The objects displayed in the U.S. state of Michigan’s newest museum are steeped in racism so intense that it makes visitors cringe.
Jim Crow Museum of Racist Memorabilia at Ferris State University



That’s the idea behind the Jim Crow Museum of Racist Memorabilia, which says it has amassed the nation’s largest public collection of artifacts spanning the segregation era, from Reconstruction until the civil rights movement, and beyond.

The museum in a gleaming new exhibit hall at Ferris State University ‘is all about teaching, not a shrine to racism,’ said David Pilgrim, the founder and curator who started building the collection as a teenager.
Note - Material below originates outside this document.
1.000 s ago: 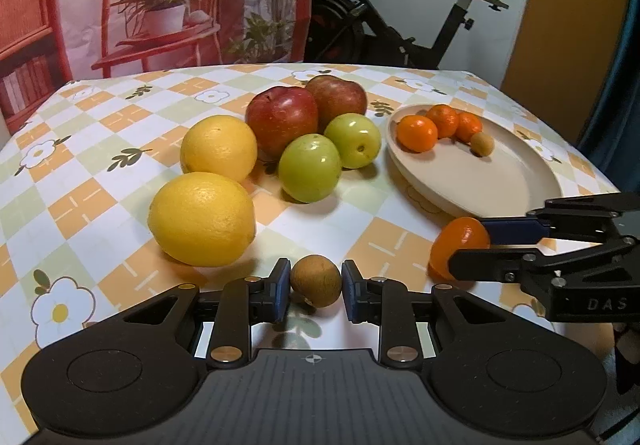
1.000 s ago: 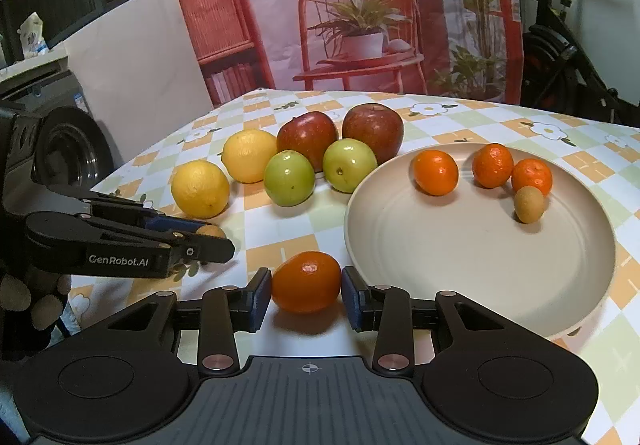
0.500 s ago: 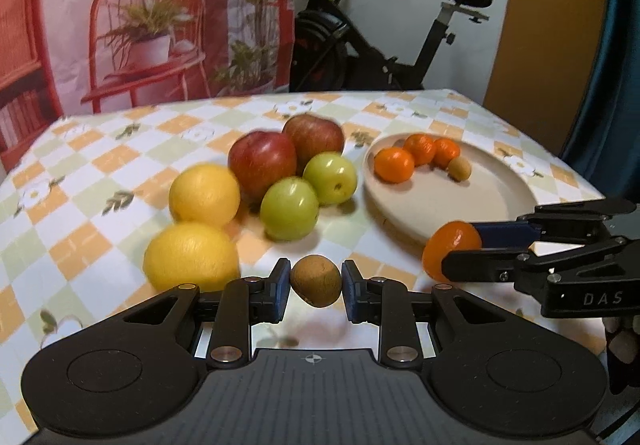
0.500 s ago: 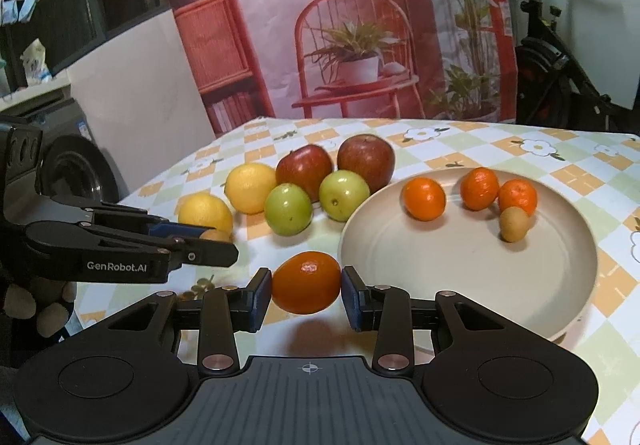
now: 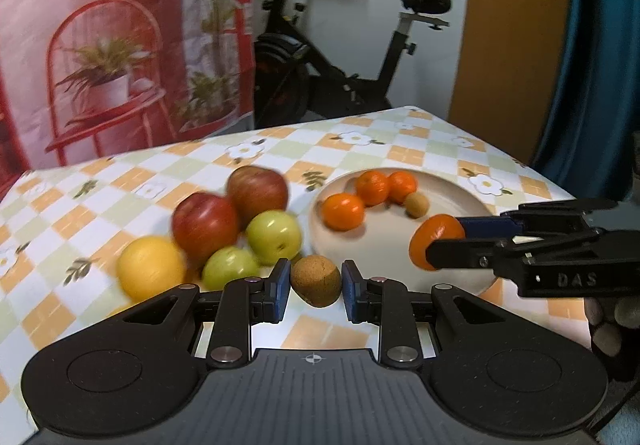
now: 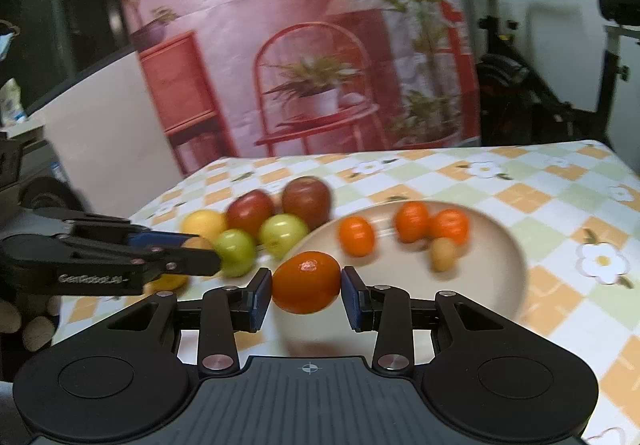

Its name – Jim Crow – is often used to describe the segregation laws which arose after Reconstruction ended in 1877 and continued until the mid-1960s.


Mr Pilgrim, who is black, makes no apologies for the provocative exhibits. The goal of the $1.3 million gallery, he explained, is ‘to get people to think deeply.’

The displays are startling. The n-word is prevalent throughout and black women are shown as kerchief-wearing mammies, sexually charged Jezebels or other stereotypes.

Jim Crow Museum of Racist Memorabilia at Ferris State University
Jim Crow Museum of Racist Memorabilia at Ferris State University

Jim Crow: The name of the museum is often used to describe the segregation laws which arose after Reconstruction ended in 1877 and continued until the mid-1960s

The shocking images exact an emotional cost.

‘There’s parts in that room – the main room – where it’s quite gut-wrenching,’ said Nancy Mettlach, a student conduct specialist at Ferris.

‘And the thought that was going through my mind was: “How can one human being do this to another human being?”‘

Mr Pilgrim, a former sociology professor at Ferris State, started the collection in the 1970s in Alabama. Along the way, he ‘spent more time in antique and flea markets than the people who work there.’